Problem statement.
What you return must match the listing below word for word.

Records.

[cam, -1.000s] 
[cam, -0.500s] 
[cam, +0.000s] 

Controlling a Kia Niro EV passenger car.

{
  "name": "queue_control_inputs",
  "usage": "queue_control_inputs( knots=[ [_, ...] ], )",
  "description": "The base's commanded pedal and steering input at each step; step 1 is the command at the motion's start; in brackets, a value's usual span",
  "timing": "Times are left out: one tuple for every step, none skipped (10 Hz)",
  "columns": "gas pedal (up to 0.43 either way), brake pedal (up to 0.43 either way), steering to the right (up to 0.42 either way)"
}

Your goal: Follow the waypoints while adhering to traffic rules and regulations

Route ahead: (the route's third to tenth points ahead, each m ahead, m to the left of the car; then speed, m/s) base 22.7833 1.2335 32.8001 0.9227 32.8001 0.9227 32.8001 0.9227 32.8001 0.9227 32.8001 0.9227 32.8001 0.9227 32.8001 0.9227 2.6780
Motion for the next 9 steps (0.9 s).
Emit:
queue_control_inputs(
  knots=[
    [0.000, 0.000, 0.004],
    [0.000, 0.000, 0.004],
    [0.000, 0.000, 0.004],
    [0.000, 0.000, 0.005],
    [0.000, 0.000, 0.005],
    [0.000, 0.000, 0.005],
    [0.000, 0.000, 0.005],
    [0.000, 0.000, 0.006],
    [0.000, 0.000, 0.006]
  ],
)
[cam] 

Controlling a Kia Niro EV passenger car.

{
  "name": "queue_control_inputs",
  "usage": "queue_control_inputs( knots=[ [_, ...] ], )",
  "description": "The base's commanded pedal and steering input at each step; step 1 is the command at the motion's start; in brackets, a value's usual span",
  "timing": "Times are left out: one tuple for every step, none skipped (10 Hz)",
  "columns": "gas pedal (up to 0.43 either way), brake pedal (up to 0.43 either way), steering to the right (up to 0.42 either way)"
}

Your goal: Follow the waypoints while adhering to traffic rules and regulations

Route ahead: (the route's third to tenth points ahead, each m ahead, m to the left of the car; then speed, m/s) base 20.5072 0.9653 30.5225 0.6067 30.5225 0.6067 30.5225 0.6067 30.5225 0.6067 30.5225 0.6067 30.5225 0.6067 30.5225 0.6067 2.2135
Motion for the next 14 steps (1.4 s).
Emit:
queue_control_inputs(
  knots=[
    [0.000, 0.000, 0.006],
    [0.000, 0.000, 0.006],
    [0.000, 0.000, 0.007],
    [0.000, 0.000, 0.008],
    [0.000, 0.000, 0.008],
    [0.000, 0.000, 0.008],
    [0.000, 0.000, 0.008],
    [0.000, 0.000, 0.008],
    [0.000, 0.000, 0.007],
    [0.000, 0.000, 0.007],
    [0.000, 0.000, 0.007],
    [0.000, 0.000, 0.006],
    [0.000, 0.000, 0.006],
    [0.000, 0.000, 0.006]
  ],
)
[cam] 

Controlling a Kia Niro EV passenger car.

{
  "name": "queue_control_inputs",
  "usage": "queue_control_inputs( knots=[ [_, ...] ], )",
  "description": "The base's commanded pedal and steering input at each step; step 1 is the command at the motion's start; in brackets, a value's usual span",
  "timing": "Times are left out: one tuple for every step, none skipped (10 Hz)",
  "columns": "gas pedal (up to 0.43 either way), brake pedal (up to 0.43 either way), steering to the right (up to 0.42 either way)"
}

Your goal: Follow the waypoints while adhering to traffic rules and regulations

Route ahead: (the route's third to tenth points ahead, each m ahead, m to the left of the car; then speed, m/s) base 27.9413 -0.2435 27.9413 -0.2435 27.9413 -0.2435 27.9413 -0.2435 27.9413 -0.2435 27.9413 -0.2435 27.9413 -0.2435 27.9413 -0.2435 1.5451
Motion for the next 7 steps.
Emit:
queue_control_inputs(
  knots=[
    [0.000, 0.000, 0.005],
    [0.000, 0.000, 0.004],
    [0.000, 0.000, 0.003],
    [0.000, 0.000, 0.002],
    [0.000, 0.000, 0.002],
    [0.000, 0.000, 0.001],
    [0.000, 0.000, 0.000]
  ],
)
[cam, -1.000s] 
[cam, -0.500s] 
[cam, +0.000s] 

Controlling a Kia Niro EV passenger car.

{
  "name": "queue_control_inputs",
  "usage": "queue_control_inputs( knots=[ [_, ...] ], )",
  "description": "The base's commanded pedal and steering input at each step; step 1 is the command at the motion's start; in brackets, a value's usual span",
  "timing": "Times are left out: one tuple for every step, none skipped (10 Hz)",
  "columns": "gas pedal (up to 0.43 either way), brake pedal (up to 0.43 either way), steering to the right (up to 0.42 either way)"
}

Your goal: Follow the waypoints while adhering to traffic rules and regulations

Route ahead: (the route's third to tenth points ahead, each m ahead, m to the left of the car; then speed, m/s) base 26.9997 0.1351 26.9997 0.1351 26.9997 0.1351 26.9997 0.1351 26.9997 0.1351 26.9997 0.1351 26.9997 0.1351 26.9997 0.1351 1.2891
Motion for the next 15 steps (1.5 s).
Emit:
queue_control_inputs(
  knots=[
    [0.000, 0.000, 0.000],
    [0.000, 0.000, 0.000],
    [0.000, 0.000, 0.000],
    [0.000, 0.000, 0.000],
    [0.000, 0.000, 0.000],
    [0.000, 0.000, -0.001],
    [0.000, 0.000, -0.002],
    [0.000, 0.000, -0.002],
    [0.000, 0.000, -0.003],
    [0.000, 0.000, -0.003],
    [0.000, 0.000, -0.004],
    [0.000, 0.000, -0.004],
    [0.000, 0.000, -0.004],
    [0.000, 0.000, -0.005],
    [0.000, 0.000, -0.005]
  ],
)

Solution.
[cam, -1.000s] 
[cam, -0.500s] 
[cam, +0.000s] 

Controlling a Kia Niro EV passenger car.

{
  "name": "queue_control_inputs",
  "usage": "queue_control_inputs( knots=[ [_, ...] ], )",
  "description": "The base's commanded pedal and steering input at each step; step 1 is the command at the motion's start; in brackets, a value's usual span",
  "timing": "Times are left out: one tuple for every step, none skipped (10 Hz)",
  "columns": "gas pedal (up to 0.43 either way), brake pedal (up to 0.43 either way), steering to the right (up to 0.42 either way)"
}

Your goal: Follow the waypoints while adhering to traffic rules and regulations

Route ahead: (the route's third to tenth points ahead, each m ahead, m to the left of the car; then speed, m/s) base 22.7833 1.2335 32.8001 0.9227 32.8001 0.9227 32.8001 0.9227 32.8001 0.9227 32.8001 0.9227 32.8001 0.9227 32.8001 0.9227 2.6780
Motion for the next 9 steps (0.9 s).
Emit:
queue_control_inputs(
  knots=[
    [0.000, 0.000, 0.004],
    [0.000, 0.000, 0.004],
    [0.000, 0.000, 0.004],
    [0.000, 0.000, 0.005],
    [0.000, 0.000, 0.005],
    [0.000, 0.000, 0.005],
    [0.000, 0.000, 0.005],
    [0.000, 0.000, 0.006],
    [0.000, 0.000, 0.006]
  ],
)
[cam] 

Controlling a Kia Niro EV passenger car.

{
  "name": "queue_control_inputs",
  "usage": "queue_control_inputs( knots=[ [_, ...] ], )",
  "description": "The base's commanded pedal and steering input at each step; step 1 is the command at the motion's start; in brackets, a value's usual span",
  "timing": "Times are left out: one tuple for every step, none skipped (10 Hz)",
  "columns": "gas pedal (up to 0.43 either way), brake pedal (up to 0.43 either way), steering to the right (up to 0.42 either way)"
}

Your goal: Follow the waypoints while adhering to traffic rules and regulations

Route ahead: (the route's third to tenth points ahead, each m ahead, m to the left of the car; then speed, m/s) base 20.5072 0.9653 30.5225 0.6067 30.5225 0.6067 30.5225 0.6067 30.5225 0.6067 30.5225 0.6067 30.5225 0.6067 30.5225 0.6067 2.2135
Motion for the next 14 steps (1.4 s).
Emit:
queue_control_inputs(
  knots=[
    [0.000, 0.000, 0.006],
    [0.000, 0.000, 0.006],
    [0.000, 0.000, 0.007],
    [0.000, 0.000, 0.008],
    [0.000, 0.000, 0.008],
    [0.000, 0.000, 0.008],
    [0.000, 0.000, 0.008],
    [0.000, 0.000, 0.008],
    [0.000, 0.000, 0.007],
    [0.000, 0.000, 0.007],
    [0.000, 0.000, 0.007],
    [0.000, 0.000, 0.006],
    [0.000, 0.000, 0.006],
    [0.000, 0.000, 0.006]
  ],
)
[cam] 

Controlling a Kia Niro EV passenger car.

{
  "name": "queue_control_inputs",
  "usage": "queue_control_inputs( knots=[ [_, ...] ], )",
  "description": "The base's commanded pedal and steering input at each step; step 1 is the command at the motion's start; in brackets, a value's usual span",
  "timing": "Times are left out: one tuple for every step, none skipped (10 Hz)",
  "columns": "gas pedal (up to 0.43 either way), brake pedal (up to 0.43 either way), steering to the right (up to 0.42 either way)"
}

Your goal: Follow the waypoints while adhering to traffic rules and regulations

Route ahead: (the route's third to tenth points ahead, each m ahead, m to the left of the car; then speed, m/s) base 27.9413 -0.2435 27.9413 -0.2435 27.9413 -0.2435 27.9413 -0.2435 27.9413 -0.2435 27.9413 -0.2435 27.9413 -0.2435 27.9413 -0.2435 1.5451
Motion for the next 7 steps.
Emit:
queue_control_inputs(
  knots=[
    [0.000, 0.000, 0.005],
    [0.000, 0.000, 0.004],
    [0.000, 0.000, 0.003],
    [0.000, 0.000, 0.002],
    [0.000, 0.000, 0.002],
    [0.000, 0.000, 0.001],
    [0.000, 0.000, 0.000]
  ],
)
[cam, -1.000s] 
[cam, -0.500s] 
[cam, +0.000s] 

Controlling a Kia Niro EV passenger car.

{
  "name": "queue_control_inputs",
  "usage": "queue_control_inputs( knots=[ [_, ...] ], )",
  "description": "The base's commanded pedal and steering input at each step; step 1 is the command at the motion's start; in brackets, a value's usual span",
  "timing": "Times are left out: one tuple for every step, none skipped (10 Hz)",
  "columns": "gas pedal (up to 0.43 either way), brake pedal (up to 0.43 either way), steering to the right (up to 0.42 either way)"
}

Your goal: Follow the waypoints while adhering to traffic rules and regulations

Route ahead: (the route's third to tenth points ahead, each m ahead, m to the left of the car; then speed, m/s) base 26.9997 0.1351 26.9997 0.1351 26.9997 0.1351 26.9997 0.1351 26.9997 0.1351 26.9997 0.1351 26.9997 0.1351 26.9997 0.1351 1.2891
Motion for the next 15 steps (1.5 s).
Emit:
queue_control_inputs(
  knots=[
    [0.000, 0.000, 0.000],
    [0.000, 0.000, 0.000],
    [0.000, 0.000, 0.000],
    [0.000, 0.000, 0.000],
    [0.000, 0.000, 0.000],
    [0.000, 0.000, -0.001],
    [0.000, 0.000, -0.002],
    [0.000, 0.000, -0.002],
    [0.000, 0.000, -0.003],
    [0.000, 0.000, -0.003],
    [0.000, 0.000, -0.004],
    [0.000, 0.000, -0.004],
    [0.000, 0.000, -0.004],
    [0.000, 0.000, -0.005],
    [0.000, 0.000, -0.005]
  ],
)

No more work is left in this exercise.